WiredTiger compaction can be expensive and sometimes doesn't produce much space savings. (See the opening comment in session_compact.c.) Can we use existing file system features to alleviate this problem?
Many widely used file systems (XFS, ext4, NTFS, APFS) support hole punching. Using this feature, an application can tell the operating system to free the disk space backing a specified range of a file. In principle, this offers a more efficient way to free unused space from WiredTiger files. Rather than re-arranging data within a file so that we can truncate the end of the file, we could punch holes at locations where we have freed data, avoiding the copying overhead (and the subsequent checkpoints) that are part of our current compaction implementation.
This could be built a few different ways, none of which require major architectural changes:
- Hole punch whenever we place blocks on the available space extent list.
- Have a background task that notices when there is a large disparity between a file's physical size and the amount of data in it. When this happens it would walk the available space extent list and hole punch everything on it.
- Add an option to the existing SESSION::compact() interface that would trigger a hole-punching compaction (as in the previous item) rather than using the existing compaction.
The one big problem I see (from the WT perspective) is interaction with backup. It would take some bigger changes to preserve the space-saving benefits of hole punching across backups. None of our existing backup techniques (full, incremental, block-incremental) would preserve holes that have been punched in source files.
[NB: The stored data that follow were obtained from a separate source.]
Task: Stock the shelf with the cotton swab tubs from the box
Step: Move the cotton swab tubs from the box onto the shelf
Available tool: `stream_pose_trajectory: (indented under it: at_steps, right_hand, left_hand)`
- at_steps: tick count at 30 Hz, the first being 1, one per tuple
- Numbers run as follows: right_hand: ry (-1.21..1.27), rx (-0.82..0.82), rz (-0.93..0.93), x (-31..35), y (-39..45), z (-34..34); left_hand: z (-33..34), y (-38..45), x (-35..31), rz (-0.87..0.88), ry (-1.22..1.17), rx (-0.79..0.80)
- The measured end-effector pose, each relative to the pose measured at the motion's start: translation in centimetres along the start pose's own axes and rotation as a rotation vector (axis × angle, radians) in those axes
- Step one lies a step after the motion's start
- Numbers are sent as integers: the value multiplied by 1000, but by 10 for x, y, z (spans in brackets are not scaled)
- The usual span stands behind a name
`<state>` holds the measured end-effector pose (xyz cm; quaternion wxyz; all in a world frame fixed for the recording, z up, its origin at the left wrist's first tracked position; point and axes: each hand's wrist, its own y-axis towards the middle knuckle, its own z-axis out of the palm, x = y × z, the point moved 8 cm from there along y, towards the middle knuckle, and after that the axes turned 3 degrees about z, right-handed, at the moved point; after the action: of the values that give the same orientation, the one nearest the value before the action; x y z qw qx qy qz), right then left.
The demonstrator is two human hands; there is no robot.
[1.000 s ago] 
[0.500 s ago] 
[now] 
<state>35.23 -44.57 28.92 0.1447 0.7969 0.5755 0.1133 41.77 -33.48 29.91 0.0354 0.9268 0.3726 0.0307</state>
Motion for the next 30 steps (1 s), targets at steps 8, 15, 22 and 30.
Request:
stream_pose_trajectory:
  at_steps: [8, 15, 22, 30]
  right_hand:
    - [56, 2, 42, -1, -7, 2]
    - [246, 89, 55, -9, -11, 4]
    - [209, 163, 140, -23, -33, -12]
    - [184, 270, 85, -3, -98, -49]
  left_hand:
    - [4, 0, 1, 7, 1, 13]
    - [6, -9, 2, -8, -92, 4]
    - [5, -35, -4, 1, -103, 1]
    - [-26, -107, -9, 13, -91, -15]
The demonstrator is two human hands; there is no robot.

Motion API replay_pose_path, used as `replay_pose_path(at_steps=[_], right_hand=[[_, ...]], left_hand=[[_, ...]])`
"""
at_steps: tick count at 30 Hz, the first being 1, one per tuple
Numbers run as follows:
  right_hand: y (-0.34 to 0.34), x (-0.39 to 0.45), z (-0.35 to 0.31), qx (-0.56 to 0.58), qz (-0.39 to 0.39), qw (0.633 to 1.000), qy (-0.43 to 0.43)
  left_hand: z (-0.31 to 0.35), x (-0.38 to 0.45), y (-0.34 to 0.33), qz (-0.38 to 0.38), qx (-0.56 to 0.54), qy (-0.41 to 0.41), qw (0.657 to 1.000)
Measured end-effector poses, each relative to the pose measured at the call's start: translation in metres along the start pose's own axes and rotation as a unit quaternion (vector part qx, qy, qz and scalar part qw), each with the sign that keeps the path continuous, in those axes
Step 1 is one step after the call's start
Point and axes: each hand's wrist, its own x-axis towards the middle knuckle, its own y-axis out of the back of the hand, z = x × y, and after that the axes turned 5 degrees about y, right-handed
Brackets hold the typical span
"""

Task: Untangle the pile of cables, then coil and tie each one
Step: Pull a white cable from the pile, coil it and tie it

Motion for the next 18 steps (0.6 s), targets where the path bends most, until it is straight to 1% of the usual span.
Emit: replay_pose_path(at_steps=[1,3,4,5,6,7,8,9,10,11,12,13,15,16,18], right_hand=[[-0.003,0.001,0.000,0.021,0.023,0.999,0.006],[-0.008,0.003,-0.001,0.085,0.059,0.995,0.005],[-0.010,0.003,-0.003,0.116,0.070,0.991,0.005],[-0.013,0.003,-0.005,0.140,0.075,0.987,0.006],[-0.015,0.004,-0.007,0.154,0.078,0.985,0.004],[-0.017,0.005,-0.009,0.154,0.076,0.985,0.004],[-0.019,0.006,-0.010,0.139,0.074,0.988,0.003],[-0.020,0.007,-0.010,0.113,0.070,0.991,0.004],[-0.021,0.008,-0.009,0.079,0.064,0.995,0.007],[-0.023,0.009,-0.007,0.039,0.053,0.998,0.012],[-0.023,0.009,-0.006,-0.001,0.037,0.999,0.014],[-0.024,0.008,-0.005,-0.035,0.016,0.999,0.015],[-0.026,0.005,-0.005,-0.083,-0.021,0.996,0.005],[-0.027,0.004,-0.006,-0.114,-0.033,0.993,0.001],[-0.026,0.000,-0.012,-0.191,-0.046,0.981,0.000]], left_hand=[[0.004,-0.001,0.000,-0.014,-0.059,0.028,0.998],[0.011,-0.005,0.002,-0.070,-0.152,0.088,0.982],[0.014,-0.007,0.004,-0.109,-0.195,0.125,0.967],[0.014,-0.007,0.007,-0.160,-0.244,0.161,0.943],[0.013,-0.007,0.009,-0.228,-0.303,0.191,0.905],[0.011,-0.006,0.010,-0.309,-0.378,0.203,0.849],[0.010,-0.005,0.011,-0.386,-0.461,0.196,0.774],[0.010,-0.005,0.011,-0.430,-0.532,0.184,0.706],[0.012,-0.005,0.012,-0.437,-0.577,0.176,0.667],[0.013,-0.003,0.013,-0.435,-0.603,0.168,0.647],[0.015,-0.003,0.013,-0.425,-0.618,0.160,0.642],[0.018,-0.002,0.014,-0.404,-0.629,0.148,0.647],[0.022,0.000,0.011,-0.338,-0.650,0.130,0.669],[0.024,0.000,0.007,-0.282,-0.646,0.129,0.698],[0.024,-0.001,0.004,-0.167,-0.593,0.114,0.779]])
Of course, there are other potential downsides to doing this:
- POSIX doesn't have a standard API for hole punching, so the code would have to be specialized based on the underlying operating system. Linux file systems use fallocate(FALLOC_FL_PUNCH_HOLE), MacOS uses fcntl(F_PUNCHHOLE), and some systems don't support it at all.
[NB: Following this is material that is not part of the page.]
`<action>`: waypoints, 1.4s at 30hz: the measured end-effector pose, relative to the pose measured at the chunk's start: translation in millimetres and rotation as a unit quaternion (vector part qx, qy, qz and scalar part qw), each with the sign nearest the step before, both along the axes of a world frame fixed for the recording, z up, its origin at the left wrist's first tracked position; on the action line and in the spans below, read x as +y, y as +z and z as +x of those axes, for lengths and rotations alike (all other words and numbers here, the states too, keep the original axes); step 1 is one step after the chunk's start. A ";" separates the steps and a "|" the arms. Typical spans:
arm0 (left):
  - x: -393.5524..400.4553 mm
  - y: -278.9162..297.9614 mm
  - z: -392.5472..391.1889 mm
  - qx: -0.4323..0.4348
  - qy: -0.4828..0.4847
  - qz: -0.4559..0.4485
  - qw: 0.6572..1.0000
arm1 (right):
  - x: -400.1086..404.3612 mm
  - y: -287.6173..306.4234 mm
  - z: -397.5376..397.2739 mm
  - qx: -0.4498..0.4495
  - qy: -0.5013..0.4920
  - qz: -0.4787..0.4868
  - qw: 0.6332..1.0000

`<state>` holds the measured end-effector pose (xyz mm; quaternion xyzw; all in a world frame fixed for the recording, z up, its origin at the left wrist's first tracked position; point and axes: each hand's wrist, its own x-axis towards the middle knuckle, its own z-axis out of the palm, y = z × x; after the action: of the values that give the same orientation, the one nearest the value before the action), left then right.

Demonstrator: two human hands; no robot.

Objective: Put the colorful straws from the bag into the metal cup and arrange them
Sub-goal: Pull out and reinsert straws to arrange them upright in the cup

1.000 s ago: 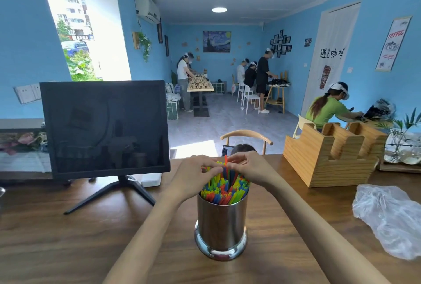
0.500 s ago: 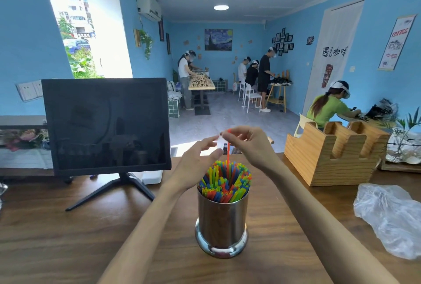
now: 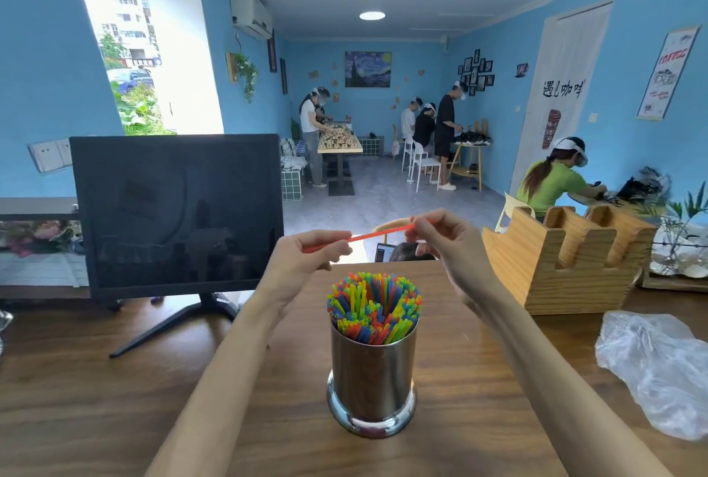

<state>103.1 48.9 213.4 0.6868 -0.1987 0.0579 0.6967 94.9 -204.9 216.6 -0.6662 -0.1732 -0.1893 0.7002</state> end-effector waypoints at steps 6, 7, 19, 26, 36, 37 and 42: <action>4.9 4.6 2.8 0.029 -0.023 -0.139 0.990 | -2.3 -27.7 -1.9 0.021 0.016 -0.158 0.987; 0.2 4.9 1.6 0.021 -0.015 -0.142 0.990 | 0.5 -32.0 -2.1 0.015 0.015 -0.211 0.977; -40.3 -19.7 -0.6 -0.184 0.108 0.186 0.959 | 7.9 -33.1 24.6 0.097 -0.069 -0.290 0.949; -37.9 -43.1 6.0 -0.189 0.165 0.373 0.893 | 15.8 -38.8 42.8 0.144 -0.014 -0.369 0.918; -40.9 -42.4 5.5 -0.103 0.158 0.266 0.945 | 13.1 -26.7 46.5 0.144 -0.022 -0.288 0.947; -40.4 -41.0 6.5 -0.088 0.157 0.242 0.954 | 12.6 -22.1 44.8 0.133 -0.019 -0.281 0.950; -44.4 -31.5 11.6 -0.041 0.119 0.227 0.966 | 14.8 6.8 32.8 0.056 -0.013 -0.288 0.956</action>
<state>114.6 4.4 182.0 0.8426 -0.1523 0.1219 0.5019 127.7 -190.1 223.4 -0.8515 -0.1719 -0.1032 0.4846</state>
- When we write data to a file location that we previously hole punched, the file system will have to allocate space to the file, incurring a bit of additional overhead. More importantly, we could get back ENOSPC errors in places we currently don't expect them.
- Repeatedly hole punching a file and then filling the holes will result in on-disk file fragmentation. This probably isn't much of an issue, since WiredTiger doesn't guarantee sequential data layout within files. I.e., a scan of an entire btree doesn't turn into sequential reads to its file.
- Customers might be confused to see file sizes (e.g., via ls -l) that don't match the space used by files.
Overall, I think that the backup issues are probably a deal-breaker here. But having thought about this for a bit, I figured I'd write it up for posterity.